3.6. Catecholamine stimulation strongly promotes the invasive activities of cancer cells in vitro and spontaneous tumor lung metastasis in mice

In an effort to determine the effects of catecholamine stimulation on the biological behavior of tumor cells and relevance of Her2 nuclear localization in tumor development and metastasis, we investigated whether catecholamine stimulation conferred proliferation and invasion potential to Her2‐overexpressing tumor cells in a human ovarian cancer xenograft model. Treatment with ISO daily did not accelerate tumor growth in mice when compared with the control group (Figure S2). However, ISO stimulation significantly promoted the invasive capacity of SKOV3 cells in in vitro invasion assay using a Matrigel invasion chamber and caused spontaneous lung metastasis in nude mice (Figures 6A,B and S3). Metastatic colonization was observed by thorough examination and microscopic inspection of tissue sections (Figures 6B and S3). Surprisingly, nuclear staining of Her2 was mainly observed in metastatic tumor tissues by immunohistochemical labeling with an antibody against the C‐terminus of Her2 (Figure 6C), whereas nuclear Her2 was rarely seen in primary tumors (Figure S4). Moreover, using an antibody against the N‐terminus of Her2, nuclear Her2 could not be detected, but only membrane‐anchored Her2 was signaled (Figure 6C).
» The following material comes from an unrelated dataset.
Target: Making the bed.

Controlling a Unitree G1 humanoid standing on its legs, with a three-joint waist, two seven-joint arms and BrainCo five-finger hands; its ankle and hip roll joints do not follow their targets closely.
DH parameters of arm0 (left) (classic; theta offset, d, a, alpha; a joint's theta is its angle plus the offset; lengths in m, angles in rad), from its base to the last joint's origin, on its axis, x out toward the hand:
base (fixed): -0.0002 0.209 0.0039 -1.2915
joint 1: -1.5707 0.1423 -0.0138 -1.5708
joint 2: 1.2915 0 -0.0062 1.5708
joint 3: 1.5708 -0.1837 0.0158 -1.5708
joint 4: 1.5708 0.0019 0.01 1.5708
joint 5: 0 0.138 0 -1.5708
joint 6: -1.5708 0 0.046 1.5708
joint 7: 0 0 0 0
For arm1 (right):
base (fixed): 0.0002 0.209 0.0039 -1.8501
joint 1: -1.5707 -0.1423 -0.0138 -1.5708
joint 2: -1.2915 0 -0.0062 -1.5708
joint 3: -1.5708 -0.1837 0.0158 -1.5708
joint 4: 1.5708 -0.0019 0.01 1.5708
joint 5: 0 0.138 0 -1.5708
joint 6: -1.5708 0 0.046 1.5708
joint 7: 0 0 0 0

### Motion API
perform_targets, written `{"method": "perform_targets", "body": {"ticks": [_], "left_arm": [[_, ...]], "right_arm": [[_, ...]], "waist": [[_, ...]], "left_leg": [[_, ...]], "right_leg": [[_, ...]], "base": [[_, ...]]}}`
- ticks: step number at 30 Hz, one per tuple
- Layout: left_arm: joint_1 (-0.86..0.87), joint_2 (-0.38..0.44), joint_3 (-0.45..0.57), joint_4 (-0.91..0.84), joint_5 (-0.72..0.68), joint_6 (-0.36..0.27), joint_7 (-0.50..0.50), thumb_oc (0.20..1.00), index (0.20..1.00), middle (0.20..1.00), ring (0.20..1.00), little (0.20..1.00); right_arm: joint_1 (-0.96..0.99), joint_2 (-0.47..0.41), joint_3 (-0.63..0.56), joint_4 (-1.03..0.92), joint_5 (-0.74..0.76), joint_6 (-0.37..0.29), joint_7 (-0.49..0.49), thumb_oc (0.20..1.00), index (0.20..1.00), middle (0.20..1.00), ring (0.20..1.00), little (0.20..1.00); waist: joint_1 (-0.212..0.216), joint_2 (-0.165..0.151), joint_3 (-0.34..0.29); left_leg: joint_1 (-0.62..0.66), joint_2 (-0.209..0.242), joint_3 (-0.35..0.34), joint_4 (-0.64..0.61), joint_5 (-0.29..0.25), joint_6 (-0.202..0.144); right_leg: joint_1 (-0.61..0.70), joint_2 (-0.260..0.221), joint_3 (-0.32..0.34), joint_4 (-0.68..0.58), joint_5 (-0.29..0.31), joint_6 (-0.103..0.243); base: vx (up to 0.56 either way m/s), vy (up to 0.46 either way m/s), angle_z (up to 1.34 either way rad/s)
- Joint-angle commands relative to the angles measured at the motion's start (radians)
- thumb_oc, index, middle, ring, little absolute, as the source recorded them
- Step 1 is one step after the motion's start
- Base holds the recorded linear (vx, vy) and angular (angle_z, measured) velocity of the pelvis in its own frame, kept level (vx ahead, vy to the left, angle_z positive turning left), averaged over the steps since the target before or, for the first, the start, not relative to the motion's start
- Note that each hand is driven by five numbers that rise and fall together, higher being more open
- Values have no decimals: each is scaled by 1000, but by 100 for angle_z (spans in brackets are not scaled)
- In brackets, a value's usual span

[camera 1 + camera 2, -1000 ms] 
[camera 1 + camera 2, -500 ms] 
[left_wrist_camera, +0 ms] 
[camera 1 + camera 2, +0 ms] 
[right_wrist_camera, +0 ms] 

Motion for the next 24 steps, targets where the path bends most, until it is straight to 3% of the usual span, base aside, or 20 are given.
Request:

Catecholamine stimulation promotes the invasive and metastatic potentials of tumor cells. A, SKOV3 cells were chronically stimulated by 5 μmol/L isoproterenol (ISO) and invasive activities of the cells assessed by a cell invasion assay kit. The invasive cells were fixed and stained. B, A total of 0.1 mL of the cell suspension (10⁸ cells/mL) was injected sc in the right upper flank of 5‐ to 6‐wk‐old athymic female BALB/c nude mice. After tumor cell injection for 4 d, the mice were treated daily ip with PBS or ISO (10 mg/kg). Eight mice were used in each group. At 60 d following tumor implantation, mice were sacrificed. The lungs of the mice were autopsied, fixed, and photographed. C, Lung metastatic tumors were dissected. Paraffin‐embedded tissue sections were stained with rabbit monoclonal antibodies against N‐terminus and C‐terminus of Her2. D, SKOV3 cells (8 × 10⁵/mouse) were injected intravenously into NCG mice via the tail vein, and then the mice were treated daily with ISO (10 mg/kg, ip), celecoxib (COX‐2 inhibitor, 5 mg/kg, ip) or LY411,575 (γ‐secretase inhibitor, 1 mg/kg, po). Each group contained 5 mice. At 2 wk later, the mice were sacrificed and H&E staining was performed in the dissected lung tissue. E, Expression of β2‐AR and Her2 in breast cancer tissues was analyzed by immunohistochemistry with the antibodies against β2‐AR and C‐terminus of Her2. Bar = 50 μm

To explore the role of γ‐secretase and COX‐2 in adrenergic signaling‐triggered tumor metastasis, SKOV3 cells were injected intravenously into NCG mice via the tail vein. Then mice were treated with ISO, celecoxib, or LY411,575. Figure 6D shows that ISO treatment promoted lung metastasis of the cancer cells. Blockade of γ‐secretase or COX‐2 inhibited the enhancement of tumor metastasis triggered by ISO stimulation, suggesting the critical role of γ‐secretase and COX‐2 in adrenergic signaling‐mediated tumor metastasis (Figure 6D).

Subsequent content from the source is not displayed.